What this task involves - Below are records; the lines starting at the one with "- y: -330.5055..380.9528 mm" and ending at the one with "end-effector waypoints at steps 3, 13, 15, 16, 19" must be reproduced exactly, both included. Pictures must not appear.

====== Data under study

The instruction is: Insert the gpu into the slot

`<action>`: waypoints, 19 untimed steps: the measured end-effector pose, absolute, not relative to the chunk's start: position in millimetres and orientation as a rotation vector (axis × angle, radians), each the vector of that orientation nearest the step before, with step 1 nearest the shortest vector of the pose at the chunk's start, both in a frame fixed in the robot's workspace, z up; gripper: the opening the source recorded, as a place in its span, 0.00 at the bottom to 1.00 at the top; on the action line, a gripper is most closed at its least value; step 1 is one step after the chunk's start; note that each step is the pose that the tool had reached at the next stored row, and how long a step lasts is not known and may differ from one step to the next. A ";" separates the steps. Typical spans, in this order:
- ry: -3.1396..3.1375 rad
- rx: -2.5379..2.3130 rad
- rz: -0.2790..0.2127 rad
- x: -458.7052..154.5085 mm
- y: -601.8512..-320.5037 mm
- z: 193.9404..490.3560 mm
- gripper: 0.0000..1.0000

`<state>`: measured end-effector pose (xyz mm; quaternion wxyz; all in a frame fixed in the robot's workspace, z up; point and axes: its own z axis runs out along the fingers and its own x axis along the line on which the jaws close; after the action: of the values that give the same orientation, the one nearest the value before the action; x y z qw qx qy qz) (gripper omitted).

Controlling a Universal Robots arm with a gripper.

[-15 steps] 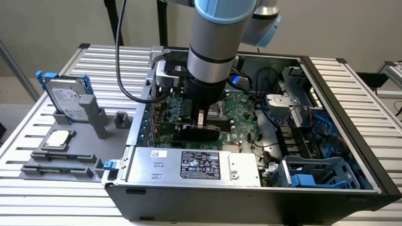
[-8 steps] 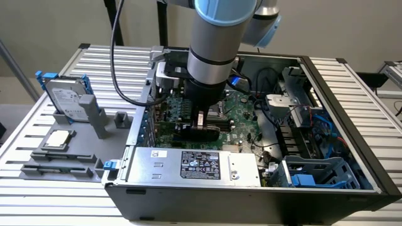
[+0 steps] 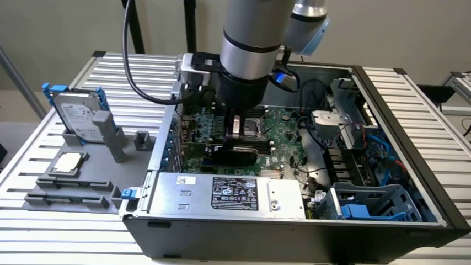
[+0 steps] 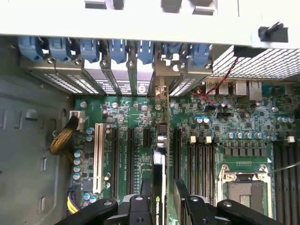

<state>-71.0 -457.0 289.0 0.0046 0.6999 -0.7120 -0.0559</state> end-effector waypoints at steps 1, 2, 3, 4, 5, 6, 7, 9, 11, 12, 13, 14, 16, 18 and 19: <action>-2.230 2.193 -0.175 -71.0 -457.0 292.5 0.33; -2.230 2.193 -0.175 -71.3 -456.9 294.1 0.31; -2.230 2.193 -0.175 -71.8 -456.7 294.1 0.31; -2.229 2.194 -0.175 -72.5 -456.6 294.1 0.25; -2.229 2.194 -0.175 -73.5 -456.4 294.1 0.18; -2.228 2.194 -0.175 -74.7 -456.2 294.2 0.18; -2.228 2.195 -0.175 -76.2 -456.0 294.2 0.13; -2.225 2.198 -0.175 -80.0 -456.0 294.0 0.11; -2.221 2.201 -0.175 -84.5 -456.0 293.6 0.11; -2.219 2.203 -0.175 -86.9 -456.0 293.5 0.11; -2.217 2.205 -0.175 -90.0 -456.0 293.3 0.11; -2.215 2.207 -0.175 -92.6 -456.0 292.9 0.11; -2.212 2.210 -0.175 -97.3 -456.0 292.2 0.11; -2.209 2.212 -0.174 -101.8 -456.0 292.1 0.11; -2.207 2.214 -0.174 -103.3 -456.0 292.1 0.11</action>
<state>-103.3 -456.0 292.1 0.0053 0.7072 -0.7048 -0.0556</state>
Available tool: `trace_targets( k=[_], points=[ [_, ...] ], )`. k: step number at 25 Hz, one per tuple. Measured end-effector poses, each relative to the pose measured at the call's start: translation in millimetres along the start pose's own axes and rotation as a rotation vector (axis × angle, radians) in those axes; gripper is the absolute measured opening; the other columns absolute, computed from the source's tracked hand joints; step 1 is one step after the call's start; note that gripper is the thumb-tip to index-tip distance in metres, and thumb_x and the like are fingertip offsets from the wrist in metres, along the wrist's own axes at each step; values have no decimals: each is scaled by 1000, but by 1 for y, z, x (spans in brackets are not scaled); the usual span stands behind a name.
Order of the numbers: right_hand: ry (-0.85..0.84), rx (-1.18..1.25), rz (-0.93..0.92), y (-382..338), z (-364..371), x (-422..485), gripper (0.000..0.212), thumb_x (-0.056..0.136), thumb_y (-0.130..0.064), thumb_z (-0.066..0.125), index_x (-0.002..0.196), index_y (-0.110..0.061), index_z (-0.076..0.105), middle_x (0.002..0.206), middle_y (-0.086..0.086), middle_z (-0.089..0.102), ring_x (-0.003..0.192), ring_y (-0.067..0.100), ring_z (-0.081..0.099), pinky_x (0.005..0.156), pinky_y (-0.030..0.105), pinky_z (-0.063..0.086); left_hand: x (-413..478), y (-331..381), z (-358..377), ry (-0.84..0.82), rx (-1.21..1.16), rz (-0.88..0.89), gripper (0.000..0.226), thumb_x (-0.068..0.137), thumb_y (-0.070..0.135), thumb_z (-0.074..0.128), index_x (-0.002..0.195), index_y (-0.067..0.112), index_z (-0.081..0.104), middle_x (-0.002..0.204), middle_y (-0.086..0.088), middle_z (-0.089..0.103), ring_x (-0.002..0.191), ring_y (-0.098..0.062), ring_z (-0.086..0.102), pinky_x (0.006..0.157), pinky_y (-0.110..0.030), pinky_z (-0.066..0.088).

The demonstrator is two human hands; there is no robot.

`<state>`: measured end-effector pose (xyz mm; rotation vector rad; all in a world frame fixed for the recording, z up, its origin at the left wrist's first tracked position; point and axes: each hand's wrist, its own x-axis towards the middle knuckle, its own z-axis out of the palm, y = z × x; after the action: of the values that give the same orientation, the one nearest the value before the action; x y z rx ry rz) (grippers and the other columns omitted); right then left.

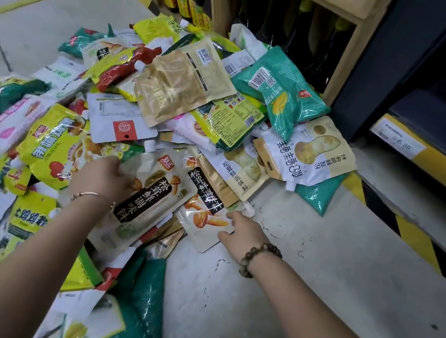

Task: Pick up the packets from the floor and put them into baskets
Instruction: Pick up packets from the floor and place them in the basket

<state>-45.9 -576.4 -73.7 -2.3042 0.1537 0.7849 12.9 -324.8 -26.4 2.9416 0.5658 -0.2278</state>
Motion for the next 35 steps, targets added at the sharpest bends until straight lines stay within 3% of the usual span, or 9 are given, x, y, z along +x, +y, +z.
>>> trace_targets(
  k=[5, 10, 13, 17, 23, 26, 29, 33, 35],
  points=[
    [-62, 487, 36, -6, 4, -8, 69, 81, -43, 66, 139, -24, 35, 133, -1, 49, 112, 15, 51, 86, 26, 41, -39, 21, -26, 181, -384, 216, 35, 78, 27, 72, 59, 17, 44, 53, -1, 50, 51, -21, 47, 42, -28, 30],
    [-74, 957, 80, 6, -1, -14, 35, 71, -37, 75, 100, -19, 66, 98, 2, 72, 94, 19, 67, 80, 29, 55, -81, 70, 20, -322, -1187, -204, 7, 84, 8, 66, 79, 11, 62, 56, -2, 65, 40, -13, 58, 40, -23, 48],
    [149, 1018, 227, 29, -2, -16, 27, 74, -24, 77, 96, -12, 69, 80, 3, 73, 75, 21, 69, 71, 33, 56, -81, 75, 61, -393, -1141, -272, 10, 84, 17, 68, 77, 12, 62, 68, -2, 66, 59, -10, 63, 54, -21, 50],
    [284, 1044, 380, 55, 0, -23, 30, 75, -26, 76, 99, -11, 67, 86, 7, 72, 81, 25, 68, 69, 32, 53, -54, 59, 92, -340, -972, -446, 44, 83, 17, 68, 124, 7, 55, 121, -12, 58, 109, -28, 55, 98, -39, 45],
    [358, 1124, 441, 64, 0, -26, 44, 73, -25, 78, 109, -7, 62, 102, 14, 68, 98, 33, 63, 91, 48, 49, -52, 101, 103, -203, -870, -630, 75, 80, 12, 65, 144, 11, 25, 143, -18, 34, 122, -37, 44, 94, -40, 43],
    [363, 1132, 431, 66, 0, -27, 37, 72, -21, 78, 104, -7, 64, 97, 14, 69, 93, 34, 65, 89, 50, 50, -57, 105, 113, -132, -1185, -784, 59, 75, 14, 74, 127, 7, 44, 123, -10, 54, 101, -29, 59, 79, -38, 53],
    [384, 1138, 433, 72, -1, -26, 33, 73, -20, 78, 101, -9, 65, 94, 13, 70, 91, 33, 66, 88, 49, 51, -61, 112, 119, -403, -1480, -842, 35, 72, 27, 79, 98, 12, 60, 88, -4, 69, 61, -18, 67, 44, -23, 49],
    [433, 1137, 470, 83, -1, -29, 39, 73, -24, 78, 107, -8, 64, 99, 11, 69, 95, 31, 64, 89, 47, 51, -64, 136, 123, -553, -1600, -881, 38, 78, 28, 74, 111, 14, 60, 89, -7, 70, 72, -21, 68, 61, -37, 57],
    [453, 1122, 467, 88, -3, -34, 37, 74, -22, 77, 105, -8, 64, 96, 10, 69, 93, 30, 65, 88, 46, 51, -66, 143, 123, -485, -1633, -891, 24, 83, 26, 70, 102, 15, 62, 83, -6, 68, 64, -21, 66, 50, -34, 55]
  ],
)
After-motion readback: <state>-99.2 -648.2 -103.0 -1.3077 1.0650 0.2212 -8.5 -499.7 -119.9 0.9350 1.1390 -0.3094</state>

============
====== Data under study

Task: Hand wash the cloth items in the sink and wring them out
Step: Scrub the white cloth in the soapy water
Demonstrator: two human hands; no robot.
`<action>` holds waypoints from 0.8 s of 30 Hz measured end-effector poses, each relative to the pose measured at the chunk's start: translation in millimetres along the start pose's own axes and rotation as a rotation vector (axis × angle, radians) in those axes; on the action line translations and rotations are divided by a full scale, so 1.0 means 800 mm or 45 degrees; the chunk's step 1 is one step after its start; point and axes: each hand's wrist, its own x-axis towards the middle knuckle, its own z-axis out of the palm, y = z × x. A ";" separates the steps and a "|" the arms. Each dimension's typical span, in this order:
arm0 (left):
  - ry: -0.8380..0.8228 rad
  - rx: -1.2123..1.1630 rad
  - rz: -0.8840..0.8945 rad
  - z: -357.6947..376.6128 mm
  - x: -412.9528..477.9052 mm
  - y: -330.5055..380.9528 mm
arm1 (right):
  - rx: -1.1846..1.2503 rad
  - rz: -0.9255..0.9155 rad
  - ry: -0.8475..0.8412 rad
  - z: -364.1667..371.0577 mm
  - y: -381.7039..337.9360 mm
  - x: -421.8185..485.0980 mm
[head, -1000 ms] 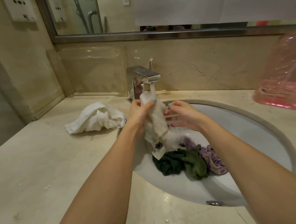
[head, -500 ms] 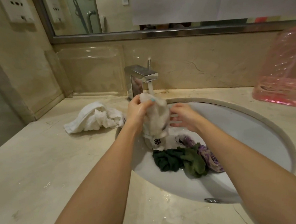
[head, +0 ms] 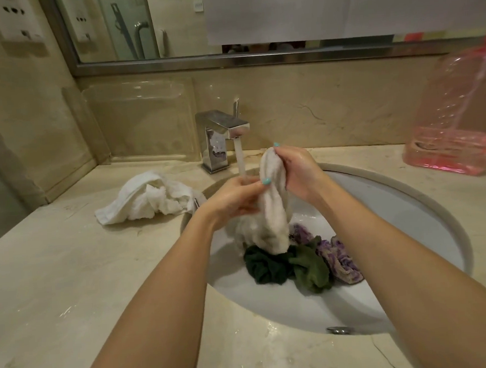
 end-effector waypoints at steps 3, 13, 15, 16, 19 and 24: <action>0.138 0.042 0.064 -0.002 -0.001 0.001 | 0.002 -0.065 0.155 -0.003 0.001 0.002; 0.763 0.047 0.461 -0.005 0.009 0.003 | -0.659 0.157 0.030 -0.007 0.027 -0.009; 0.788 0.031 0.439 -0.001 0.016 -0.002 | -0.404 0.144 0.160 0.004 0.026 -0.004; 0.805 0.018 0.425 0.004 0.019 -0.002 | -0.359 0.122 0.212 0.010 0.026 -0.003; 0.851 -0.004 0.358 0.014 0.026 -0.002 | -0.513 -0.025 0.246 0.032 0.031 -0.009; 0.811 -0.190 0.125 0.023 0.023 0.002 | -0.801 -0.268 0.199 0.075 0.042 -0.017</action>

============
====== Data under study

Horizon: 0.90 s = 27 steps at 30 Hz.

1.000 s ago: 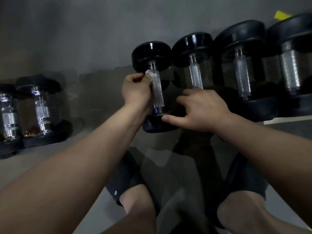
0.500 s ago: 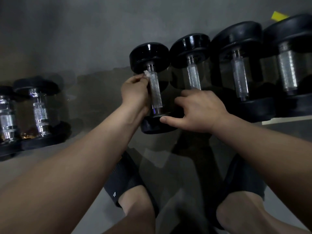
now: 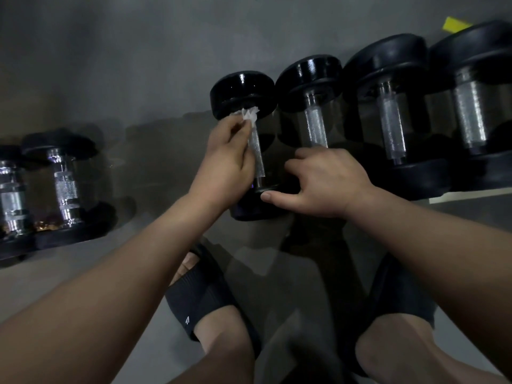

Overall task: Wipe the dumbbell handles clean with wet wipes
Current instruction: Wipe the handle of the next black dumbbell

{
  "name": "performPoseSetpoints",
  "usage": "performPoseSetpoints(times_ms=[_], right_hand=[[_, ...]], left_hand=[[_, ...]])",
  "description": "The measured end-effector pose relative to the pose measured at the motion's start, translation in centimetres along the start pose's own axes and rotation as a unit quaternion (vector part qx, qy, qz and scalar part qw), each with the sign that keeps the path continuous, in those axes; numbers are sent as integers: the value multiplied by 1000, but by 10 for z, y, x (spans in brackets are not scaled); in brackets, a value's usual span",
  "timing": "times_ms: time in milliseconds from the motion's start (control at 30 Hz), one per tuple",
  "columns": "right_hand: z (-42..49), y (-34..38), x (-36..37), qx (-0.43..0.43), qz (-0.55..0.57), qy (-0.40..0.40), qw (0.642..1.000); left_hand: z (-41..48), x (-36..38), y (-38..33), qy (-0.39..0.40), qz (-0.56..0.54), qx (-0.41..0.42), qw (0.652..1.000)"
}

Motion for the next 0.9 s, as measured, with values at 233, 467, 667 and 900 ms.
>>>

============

Solved exercise -
  - y: -330.5055..380.9528 mm
arm1 (right):
  - rx: -1.1846..1.2503 rad
  - rz: -0.9255..0.9155 rad
  - ry: -0.8475..0.8412 rad
  - z: -364.1667..371.0577 mm
  - y: -381.7039..337.9360 mm
  - x: -421.8185..485.0980 mm
[head, -1000 ms] 
[head, -500 ms] 
[head, +0 ms] 
 end-effector waypoints at steps 3, 13, 15, 16, 19 and 24: <action>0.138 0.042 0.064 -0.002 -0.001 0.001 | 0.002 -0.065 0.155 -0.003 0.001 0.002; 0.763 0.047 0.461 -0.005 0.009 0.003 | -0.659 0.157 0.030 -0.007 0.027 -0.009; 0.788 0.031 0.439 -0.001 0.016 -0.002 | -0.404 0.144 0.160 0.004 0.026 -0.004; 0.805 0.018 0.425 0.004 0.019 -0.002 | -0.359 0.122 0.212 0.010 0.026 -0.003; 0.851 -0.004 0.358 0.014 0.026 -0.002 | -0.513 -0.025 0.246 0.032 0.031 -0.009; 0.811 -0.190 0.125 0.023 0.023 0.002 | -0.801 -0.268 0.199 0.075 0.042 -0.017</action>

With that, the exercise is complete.